Landmark-Based Node Representations for Shortest Path Distance Approximations in Random Graphs
My Le, Luana Ruiz, Souvik Dhara
TL;DR
This work studies landmark-based node embeddings aimed at preserving shortest-path distances, inspired by Bourgain's metric embeddings. It shows that on Erdos-Renyi random graphs, the embedding dimension required for low-distortion distance approximations can be significantly smaller than worst-case bounds, with concrete rates depending on tunable parameters. A GNN-augmented variant is proposed to learn landmark distances, reducing explicit path computations and enabling transferability to larger graphs and real networks, with empirical evidence that GNN-based bounds can outperform exact landmark methods. Together, the results deliver both average-case theoretical insights and practical scalable methods for distance-aware graph representations on large-scale networks.
Abstract
Learning node representations is a fundamental problem in graph machine learning.

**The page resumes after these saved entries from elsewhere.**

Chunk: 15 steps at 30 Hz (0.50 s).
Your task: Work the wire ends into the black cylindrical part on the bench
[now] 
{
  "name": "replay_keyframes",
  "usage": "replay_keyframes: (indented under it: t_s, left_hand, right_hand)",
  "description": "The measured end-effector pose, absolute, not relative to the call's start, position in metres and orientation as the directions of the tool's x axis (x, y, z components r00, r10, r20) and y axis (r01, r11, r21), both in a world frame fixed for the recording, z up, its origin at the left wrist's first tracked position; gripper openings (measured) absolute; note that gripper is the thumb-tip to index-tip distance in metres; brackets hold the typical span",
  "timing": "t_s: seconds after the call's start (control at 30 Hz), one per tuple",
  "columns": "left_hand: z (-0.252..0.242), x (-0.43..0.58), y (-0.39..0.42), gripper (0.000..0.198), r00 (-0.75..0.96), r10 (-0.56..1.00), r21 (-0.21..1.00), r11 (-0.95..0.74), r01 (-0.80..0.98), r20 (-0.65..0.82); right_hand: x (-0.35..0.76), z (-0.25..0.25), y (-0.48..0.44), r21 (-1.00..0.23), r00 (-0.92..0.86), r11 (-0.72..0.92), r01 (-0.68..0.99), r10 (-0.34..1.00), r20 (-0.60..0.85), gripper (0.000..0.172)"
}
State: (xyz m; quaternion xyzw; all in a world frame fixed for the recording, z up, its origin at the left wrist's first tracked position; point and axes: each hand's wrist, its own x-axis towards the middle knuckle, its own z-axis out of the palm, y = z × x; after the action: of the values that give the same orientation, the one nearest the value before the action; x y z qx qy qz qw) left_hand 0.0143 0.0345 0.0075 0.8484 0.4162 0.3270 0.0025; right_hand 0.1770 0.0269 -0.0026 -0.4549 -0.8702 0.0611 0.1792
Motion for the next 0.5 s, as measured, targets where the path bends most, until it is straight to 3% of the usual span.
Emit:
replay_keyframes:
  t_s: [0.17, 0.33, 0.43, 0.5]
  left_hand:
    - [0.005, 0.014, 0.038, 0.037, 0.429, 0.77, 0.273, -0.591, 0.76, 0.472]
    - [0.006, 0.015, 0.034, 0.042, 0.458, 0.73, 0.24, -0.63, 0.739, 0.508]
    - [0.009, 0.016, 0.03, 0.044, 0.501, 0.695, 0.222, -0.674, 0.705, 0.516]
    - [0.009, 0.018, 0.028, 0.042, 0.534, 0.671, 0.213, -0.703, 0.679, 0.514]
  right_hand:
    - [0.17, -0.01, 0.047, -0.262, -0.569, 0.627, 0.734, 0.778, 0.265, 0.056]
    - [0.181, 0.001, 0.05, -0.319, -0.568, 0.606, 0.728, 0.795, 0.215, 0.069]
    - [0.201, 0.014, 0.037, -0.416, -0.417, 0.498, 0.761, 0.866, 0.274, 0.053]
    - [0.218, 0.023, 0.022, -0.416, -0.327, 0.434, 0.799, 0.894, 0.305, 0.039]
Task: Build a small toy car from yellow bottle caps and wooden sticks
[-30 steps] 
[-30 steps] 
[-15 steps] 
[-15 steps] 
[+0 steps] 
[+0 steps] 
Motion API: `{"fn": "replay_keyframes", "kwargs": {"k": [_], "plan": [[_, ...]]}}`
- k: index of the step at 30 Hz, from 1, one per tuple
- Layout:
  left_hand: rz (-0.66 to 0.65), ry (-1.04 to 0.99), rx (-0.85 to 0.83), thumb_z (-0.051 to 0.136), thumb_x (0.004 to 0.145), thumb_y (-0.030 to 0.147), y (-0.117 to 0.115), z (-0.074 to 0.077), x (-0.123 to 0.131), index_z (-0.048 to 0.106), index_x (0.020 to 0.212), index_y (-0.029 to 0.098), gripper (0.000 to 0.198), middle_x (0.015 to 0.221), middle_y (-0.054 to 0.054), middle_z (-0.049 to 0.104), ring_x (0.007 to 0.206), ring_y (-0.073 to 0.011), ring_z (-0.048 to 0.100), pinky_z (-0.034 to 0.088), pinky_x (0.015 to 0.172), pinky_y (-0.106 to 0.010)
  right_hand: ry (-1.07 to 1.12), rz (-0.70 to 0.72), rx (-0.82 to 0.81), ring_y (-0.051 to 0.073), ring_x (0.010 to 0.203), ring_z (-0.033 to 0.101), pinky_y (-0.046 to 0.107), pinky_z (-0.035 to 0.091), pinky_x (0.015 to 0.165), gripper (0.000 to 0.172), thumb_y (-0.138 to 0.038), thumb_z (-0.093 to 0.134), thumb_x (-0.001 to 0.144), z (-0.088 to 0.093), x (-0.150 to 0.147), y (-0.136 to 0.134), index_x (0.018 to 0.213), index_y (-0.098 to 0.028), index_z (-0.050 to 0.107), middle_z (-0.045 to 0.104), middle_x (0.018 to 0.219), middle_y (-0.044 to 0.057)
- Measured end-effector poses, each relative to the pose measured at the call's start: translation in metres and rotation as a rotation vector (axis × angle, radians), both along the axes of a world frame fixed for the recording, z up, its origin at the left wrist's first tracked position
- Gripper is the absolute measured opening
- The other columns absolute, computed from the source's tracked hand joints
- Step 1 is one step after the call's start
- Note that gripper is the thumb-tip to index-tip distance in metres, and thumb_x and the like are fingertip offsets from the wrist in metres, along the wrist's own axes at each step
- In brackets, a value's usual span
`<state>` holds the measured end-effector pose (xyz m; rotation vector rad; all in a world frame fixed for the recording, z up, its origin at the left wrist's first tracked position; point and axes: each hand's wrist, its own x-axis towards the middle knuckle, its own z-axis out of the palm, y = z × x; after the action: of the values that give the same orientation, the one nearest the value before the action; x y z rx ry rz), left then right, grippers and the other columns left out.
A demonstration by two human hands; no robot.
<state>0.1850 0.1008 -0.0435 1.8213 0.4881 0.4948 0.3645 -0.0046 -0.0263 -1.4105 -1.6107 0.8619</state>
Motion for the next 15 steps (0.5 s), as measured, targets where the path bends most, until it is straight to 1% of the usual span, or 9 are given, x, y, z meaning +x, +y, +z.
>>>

While existing embedding methods effectively preserve local similarity measures, they often fail to capture global functions like graph distances. Inspired by Bourgain's seminal work on Hilbert space embeddings of metric spaces (1985), we study the performance of local distance-preserving node embeddings. Known as landmark-based algorithms, these embeddings approximate pairwise distances by computing shortest paths from a small subset of reference nodes called landmarks. Our main theoretical contribution shows that random graphs, such as Erdos-Renyi random graphs, require lower dimensions in landmark-based embeddings compared to worst-case graphs. Empirically, we demonstrate that the GNN-based approximations for the distances to landmarks generalize well to larger real-world networks, offering a scalable and transferable alternative for graph representation learning.